Natürlich wollen wir alle gewinnen, einverstanden. Und wir erwarten, dass der Held der Geschichte seine Erfolgsserie fortsetzt. Doch es ist der Umgang mit der Niederlage, der einen Athleten hervorhebt und ihn der moralischen Exzellenz näher bringt (oder nicht).
„Früher war ich emotionaler, wenn mich Gefühle überfluteten, zeigte ich sie sofort. Heute versuche ich, sie zu filtern, sowohl den Erfolg als auch den Misserfolg auf die gleiche Weise zu managen. Ich freue mich nicht übermäßig, und ich bin nicht übermäßig traurig. Denn alles gehört zum Spiel. Und wenn etwas nicht gut geht, hilft es mir, ausgeglichen zu bleiben, damit ich erkennen kann, was falsch gelaufen ist, und es zu korrigieren. Wenn Erfolg eintritt, versuche ich, so geerdet wie möglich zu bleiben, denn es gibt immer den nächsten Tag und den nächsten Versuch und die nächste Veranstaltung.“
Der Beweis liegt in seinem Alltag – es hat sich nichts Wesentliches geändert. In ihm selbst hat sich ebenfalls nichts geändert. Er ist der gleiche Mensch, der gleiche Junge, der, als er den Stab zum ersten Mal versuchte, nicht wieder landen wollte.
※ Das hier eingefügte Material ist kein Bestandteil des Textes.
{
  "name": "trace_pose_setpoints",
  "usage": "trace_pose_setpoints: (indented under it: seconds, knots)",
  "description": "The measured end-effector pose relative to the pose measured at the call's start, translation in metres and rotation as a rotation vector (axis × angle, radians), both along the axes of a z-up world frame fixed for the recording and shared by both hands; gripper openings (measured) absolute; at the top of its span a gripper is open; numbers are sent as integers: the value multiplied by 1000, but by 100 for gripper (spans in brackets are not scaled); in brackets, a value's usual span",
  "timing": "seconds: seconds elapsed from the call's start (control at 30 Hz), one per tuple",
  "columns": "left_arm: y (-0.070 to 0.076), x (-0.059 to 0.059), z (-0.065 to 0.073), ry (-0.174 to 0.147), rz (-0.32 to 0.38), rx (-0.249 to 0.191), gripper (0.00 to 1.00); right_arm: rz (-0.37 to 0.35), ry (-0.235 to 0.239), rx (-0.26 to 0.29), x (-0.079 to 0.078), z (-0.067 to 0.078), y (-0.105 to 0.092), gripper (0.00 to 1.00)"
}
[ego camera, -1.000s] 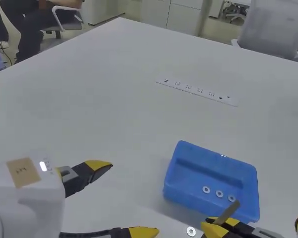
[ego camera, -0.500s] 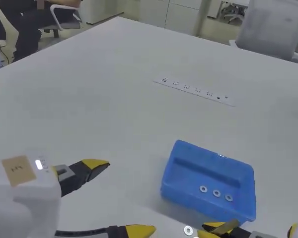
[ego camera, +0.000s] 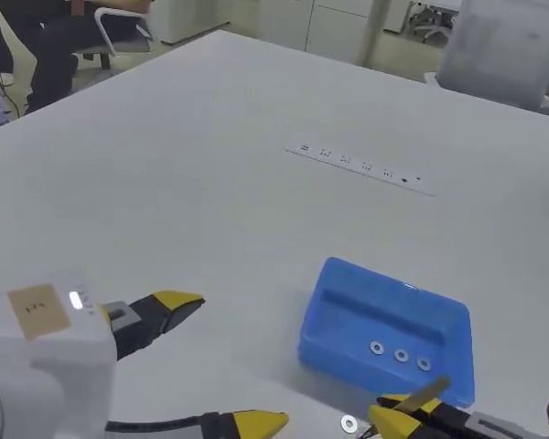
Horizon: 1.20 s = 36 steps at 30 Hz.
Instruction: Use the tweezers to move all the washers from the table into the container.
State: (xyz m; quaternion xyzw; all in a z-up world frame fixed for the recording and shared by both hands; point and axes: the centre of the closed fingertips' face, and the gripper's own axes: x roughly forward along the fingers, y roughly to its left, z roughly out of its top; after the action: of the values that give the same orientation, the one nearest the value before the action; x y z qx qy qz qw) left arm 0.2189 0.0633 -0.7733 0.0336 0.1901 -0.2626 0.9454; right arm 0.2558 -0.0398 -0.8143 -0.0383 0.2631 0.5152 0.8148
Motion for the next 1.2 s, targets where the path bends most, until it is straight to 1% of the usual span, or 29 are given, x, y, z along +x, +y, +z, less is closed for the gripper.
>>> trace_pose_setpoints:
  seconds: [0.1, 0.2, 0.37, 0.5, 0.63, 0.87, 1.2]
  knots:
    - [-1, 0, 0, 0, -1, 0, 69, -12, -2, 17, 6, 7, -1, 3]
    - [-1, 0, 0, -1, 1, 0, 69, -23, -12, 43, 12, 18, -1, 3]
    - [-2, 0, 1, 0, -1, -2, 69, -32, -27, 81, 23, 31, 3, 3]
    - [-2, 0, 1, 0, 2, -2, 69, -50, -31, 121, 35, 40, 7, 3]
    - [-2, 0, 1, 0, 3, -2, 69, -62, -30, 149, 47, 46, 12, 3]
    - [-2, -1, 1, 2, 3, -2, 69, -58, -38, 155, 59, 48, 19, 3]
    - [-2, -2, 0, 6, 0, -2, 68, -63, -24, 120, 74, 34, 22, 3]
„Das Einzige, was sich geändert hat, ist, dass es jetzt Anerkennung gibt, die Menschen erkennen mich jetzt, es gibt eine starke Öffentlichkeit, die mein Leben transparenter macht. Aber auch das ist ein zusätzlicher Anreiz, mich selbst zu übertreffen.“
Und jeder folgende Tag ist ein Beispiel für die unerbittliche Zeit, die nicht aufhört zu fließen. Vielleicht die wichtigste Komponente im Leben eines Athleten von diesem Kaliber.
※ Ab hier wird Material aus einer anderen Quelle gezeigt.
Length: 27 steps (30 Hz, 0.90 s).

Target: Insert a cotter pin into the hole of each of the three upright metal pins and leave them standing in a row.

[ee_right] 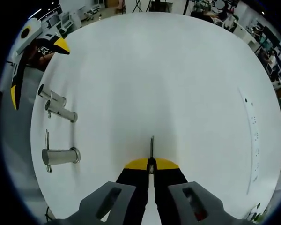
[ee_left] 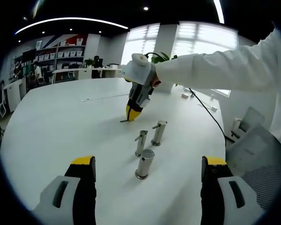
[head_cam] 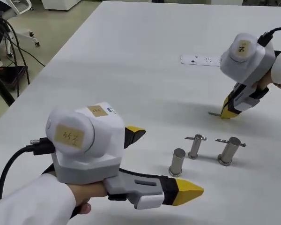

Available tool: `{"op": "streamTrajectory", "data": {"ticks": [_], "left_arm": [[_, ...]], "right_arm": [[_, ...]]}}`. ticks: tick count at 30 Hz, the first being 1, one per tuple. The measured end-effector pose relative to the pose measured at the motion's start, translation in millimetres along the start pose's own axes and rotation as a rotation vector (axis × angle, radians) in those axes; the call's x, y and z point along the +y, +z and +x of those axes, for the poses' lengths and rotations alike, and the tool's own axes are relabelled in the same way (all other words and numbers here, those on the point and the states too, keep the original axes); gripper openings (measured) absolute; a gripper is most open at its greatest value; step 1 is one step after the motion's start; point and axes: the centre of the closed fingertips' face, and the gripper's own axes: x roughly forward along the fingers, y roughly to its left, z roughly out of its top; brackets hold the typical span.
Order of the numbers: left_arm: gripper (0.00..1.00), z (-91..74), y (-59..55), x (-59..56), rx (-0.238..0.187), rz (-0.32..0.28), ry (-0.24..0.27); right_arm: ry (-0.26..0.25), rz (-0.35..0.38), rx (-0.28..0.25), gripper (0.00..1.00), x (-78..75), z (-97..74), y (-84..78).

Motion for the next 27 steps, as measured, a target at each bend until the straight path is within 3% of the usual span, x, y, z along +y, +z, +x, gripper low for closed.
{"op": "streamTrajectory", "data": {"ticks": [8,18,27], "left_arm": [[0.92,-0.9,-4.6,-2.3,0.018,0.001,-0.007],[0.91,-4.0,-5.6,-1.7,0.019,-0.01,0.002],[0.91,-3.3,-5.3,-2.1,0.022,-0.012,-0.005]], "right_arm": [[-0.014,0.019,0.008,0.0,4.0,-1.7,0.8],[-0.012,-0.037,0.04,0.0,9.3,-4.8,-3.2],[-0.064,-0.073,0.006,0.0,11.6,-32.2,1.2]]}}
„In zwanzig Jahren werde ich 46 Jahre alt sein. Mit einer Familie, hoffe ich, und ich hoffe, dass ich eine schöne und emotionale Karriere abgeschlossen habe und meinen Stempel im Sport hinterlassen habe, aber auch auf sozialer Ebene. Ich nehme an, dass ich dann etwas anderes tun werde, aber es ist noch zu früh, um darüber zu sprechen, was, es spielt aber auch keine Rolle. Ich werde jedoch ein Mensch sein, der weiterhin etwas zur Gesellschaft beitragen möchte.“
Keine Überraschung. Durch Depressionen, Rassismus und Verletzungen hat er den Wert der Unterstützung tief in sich erfahren. Und er hat es in Brennmaterial verwandelt, um darüber hinaus zu „fliegen“.
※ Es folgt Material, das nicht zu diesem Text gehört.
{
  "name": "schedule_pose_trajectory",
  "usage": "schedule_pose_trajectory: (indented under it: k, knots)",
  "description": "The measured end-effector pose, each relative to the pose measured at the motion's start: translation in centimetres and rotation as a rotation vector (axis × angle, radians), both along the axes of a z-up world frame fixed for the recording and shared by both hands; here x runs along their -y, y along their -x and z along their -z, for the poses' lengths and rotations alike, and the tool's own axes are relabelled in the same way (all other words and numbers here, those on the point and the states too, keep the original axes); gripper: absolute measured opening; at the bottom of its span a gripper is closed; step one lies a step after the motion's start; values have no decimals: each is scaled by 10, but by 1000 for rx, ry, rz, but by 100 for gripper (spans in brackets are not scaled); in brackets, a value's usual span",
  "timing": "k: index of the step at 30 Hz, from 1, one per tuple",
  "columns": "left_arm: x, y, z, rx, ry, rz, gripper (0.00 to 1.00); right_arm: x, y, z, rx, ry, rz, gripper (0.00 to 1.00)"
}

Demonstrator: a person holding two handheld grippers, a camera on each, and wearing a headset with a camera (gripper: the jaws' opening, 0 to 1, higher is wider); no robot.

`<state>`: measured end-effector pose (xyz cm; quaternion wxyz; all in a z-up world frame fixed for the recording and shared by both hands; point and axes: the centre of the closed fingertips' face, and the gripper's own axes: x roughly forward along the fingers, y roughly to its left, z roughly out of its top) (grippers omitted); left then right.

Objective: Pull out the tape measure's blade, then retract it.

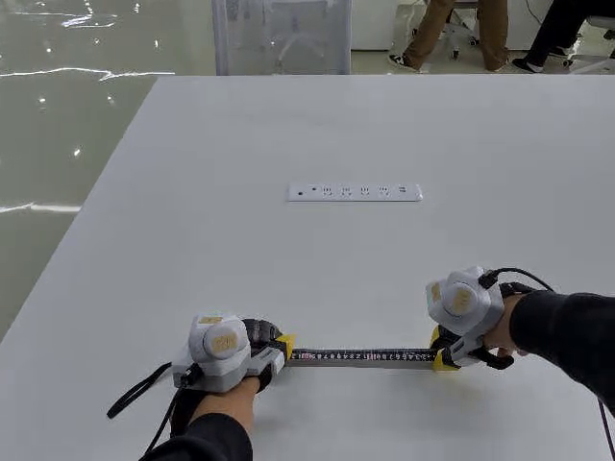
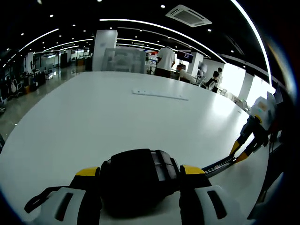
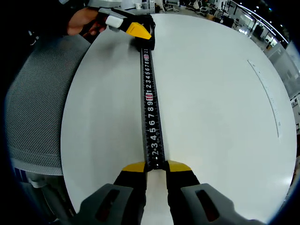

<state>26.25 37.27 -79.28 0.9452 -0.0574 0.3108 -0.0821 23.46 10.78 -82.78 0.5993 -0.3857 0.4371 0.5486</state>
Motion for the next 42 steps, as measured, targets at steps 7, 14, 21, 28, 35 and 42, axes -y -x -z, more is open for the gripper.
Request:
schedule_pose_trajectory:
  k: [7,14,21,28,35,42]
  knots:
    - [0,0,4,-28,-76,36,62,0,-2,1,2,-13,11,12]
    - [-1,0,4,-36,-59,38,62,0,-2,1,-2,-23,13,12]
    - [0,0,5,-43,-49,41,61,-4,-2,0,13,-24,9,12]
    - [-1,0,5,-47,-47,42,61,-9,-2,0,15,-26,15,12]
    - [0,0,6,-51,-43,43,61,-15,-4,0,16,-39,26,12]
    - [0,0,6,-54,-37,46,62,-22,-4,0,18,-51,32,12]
„Mit der Unterstützung und der Liebe deiner Familie überwindest du alles. Es ist alles, Menschen an deiner Seite zu haben, mit denen du offen sprechen kannst, um die schlechten Dinge zu erkennen und zu verstehen, was dich zurückhält, um es zu korrigieren. Ich habe gelernt, offen zu sprechen und meine Gefühle nicht zu verbergen. Ich habe gelernt, um Hilfe zu bitten und sie anzunehmen. Aber ich habe auch das Bedürfnis verspürt, sie sofort zu geben, wann immer es nötig ist.“
„Es braucht Liebe, Leidenschaft, Geduld, Ausdauer und Vertrauen in sich selbst. Das sind die Treibstoffe, um weiterzumachen. Das würde ich jedem jungen Menschen, der heute im Sport beginnt, raten: Weiterzumachen und zu versuchen, jeden Tag besser zu werden“, sagt er selbst.